# Work task
Copy the listing out exactly as shown.
-------------------------
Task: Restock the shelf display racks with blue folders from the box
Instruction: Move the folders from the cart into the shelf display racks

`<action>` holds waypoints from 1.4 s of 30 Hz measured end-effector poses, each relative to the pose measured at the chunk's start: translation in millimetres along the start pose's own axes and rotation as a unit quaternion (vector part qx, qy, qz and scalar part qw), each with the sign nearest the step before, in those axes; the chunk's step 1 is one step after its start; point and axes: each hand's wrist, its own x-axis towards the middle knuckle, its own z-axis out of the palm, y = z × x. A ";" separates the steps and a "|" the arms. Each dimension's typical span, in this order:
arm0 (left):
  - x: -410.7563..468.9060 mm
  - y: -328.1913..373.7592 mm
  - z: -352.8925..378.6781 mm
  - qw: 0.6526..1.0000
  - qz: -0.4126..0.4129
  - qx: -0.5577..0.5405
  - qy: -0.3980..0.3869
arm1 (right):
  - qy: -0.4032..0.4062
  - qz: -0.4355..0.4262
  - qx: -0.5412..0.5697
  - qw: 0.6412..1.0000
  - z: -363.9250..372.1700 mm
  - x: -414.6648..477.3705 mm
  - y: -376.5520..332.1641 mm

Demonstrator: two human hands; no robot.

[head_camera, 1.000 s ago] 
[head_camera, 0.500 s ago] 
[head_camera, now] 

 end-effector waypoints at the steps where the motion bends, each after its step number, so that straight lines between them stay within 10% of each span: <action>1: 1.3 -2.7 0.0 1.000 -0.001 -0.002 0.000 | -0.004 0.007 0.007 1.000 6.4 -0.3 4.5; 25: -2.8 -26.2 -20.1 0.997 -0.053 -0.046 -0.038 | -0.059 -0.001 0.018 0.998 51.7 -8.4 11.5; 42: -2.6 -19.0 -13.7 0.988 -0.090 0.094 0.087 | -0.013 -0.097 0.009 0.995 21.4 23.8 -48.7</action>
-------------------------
# Answer to the exercise
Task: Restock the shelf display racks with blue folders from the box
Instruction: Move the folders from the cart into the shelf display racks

`<action>` holds waypoints from 1.4 s of 30 Hz measured end-effector poses, each relative to the pose measured at the chunk's start: translation in millimetres along the start pose's own axes and rotation as a unit quaternion (vector part qx, qy, qz and scalar part qw), each with the sign nearest the step before, in those axes; the chunk's step 1 is one step after its start; point and axes: each hand's wrist, its own x-axis towards the middle knuckle, its own z-axis out of the palm, y = z × x. A ";" separates the steps and a "|" the arms. Each dimension's typical span, in this order:
arm0 (left):
  - x: -410.7563..468.9060 mm
  - y: -328.1913..373.7592 mm
  - z: -352.8925..378.6781 mm
  - qw: 0.6526..1.0000
  - qz: -0.4126..0.4129
  - qx: -0.5577..0.5405
  - qy: -0.3980..0.3869
arm1 (right):
  - qy: -0.4032..0.4062
  - qz: -0.4355..0.4262
  - qx: -0.5412..0.5697
  - qw: 0.6412..1.0000
  - z: -363.9250..372.1700 mm
  - x: -414.6648..477.3705 mm
  - y: -376.5520..332.1641 mm

Demonstrator: two human hands; no robot.

[head_camera, 1.000 s ago] 
[head_camera, 0.500 s ago] 
[head_camera, now] 

 end-effector waypoints at the steps where the motion bends, each after its step number, so that straight lines between them stay within 10% of each span: <action>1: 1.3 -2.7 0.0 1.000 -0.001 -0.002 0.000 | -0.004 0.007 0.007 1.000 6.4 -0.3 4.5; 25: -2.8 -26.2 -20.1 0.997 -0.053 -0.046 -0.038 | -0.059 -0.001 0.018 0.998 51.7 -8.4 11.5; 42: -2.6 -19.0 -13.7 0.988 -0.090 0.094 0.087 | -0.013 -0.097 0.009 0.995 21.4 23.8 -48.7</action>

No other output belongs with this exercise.